Below are some entries. Copy each line in them that holds "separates".

[[ RECORDED INFORMATION open ]]

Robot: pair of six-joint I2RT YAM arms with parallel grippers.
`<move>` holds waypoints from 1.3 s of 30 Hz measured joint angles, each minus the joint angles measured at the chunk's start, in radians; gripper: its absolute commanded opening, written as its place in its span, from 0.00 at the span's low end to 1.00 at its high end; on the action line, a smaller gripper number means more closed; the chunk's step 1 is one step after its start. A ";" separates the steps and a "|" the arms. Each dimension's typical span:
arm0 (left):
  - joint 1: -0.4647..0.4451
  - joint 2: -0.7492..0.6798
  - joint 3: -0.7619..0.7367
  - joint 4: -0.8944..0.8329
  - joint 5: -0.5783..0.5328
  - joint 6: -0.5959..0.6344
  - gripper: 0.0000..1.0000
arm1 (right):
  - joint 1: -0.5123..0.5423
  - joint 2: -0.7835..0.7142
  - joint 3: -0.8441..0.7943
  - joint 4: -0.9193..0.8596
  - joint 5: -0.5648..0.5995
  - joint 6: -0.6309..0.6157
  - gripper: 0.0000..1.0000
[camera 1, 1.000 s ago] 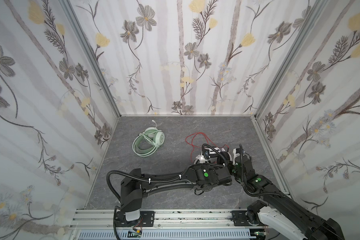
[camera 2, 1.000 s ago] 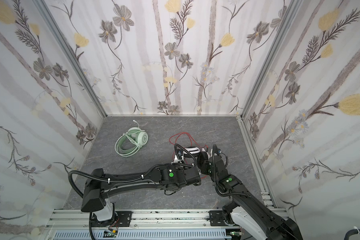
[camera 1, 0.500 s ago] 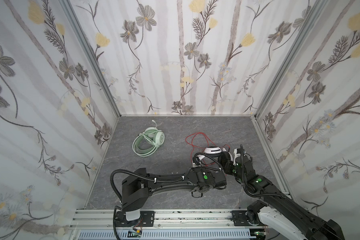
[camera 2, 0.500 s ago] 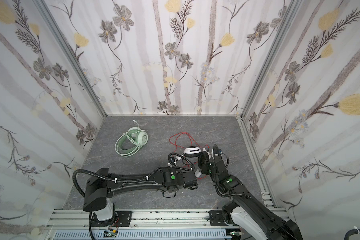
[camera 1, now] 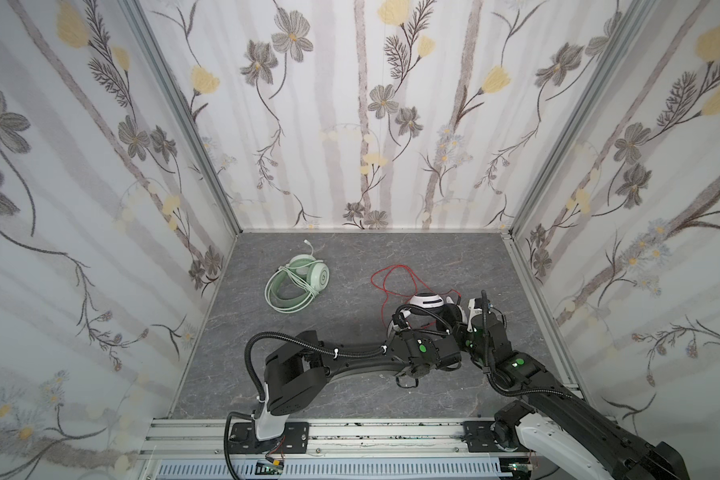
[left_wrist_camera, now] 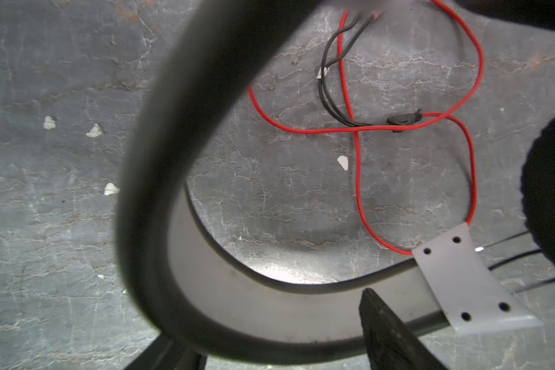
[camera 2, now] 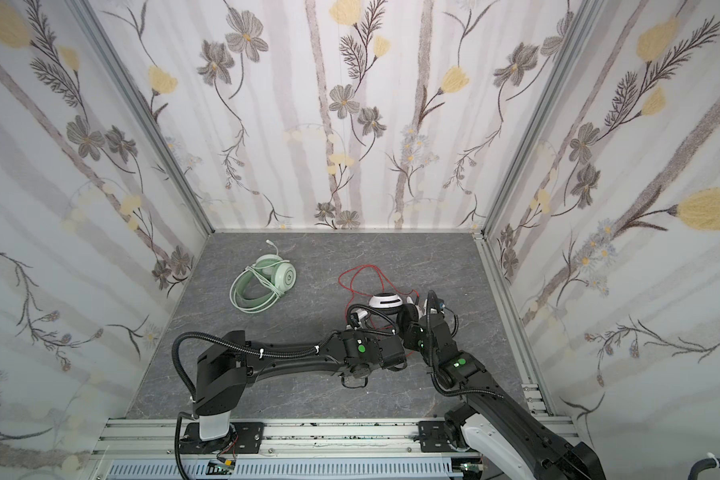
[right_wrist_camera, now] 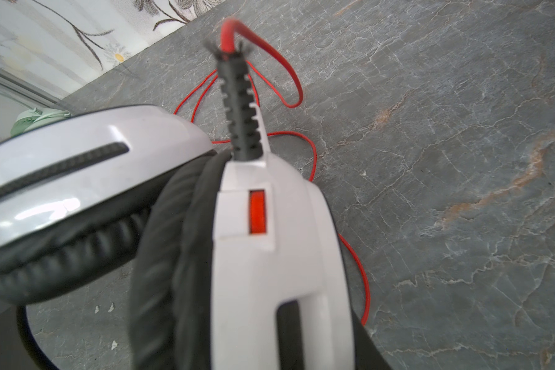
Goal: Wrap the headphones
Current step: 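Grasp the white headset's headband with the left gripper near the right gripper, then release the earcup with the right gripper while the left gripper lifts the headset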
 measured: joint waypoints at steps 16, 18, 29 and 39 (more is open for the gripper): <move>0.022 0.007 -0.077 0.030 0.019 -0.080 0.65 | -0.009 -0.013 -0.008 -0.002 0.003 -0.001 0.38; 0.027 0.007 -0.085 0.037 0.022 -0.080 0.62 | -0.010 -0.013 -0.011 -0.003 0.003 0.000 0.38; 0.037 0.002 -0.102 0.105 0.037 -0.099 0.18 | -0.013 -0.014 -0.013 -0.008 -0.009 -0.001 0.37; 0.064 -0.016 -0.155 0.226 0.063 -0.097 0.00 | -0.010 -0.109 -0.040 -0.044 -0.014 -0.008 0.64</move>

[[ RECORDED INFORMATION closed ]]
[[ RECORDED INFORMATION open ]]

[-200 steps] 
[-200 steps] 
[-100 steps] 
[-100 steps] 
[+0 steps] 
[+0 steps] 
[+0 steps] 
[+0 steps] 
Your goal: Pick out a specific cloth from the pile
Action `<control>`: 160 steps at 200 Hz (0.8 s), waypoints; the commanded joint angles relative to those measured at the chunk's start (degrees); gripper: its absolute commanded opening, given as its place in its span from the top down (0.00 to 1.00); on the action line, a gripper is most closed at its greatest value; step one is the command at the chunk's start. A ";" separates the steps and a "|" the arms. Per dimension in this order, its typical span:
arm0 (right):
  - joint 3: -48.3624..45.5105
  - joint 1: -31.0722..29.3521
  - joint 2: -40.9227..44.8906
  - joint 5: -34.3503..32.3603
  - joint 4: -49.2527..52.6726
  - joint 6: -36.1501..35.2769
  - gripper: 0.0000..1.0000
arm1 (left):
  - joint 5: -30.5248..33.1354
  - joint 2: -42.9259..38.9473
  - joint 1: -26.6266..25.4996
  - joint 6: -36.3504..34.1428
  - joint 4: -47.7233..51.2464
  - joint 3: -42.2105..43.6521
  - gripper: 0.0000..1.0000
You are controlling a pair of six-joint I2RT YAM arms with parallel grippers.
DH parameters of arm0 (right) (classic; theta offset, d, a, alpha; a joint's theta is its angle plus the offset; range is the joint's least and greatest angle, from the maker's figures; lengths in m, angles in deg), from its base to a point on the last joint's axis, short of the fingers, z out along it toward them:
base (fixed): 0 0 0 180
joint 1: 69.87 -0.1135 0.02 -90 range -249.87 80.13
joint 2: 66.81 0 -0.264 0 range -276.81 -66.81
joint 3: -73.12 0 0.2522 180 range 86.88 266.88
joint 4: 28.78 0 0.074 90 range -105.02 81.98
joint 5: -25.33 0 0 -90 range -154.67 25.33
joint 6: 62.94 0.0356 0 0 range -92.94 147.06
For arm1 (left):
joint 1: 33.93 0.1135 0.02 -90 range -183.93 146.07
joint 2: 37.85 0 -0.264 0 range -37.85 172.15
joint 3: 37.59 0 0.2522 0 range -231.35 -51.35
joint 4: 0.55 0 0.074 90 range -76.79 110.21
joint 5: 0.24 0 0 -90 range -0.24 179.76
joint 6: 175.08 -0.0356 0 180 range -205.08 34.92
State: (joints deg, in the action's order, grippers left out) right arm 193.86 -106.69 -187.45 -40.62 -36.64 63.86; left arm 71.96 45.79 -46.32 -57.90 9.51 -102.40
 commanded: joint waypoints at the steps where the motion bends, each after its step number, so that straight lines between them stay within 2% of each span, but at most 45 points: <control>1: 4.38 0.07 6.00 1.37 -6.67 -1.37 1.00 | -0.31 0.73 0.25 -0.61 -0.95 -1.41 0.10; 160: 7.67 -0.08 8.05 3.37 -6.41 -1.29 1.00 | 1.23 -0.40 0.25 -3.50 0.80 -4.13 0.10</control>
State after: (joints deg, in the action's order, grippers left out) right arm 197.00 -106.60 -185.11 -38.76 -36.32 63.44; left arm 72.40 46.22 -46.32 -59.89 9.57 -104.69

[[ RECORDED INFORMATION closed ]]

=== TASK OUTPUT ===
`<move>` holds waypoints from 1.3 s of 30 Hz measured joint angles, each minus the joint angles measured at the chunk's start, in radians; gripper: its absolute commanded opening, written as its place in its span, from 0.00 at the span's low end to 1.00 at its high end; on the action line, a smaller gripper number means more closed; the chunk's step 1 is one step after its start. A ";" separates the steps and a "|" the arms. Each dimension's typical span:
Action `<control>`: 160 steps at 200 Hz (0.8 s), waypoints; the commanded joint angles relative to those measured at the chunk's start (degrees); gripper: its absolute commanded opening, given as its place in its span from the top down (0.00 to 1.00); on the action line, a gripper is most closed at its greatest value; step one is the command at the chunk's start. A ";" separates the steps and a "|" the arms. Per dimension in this order, its typical span:

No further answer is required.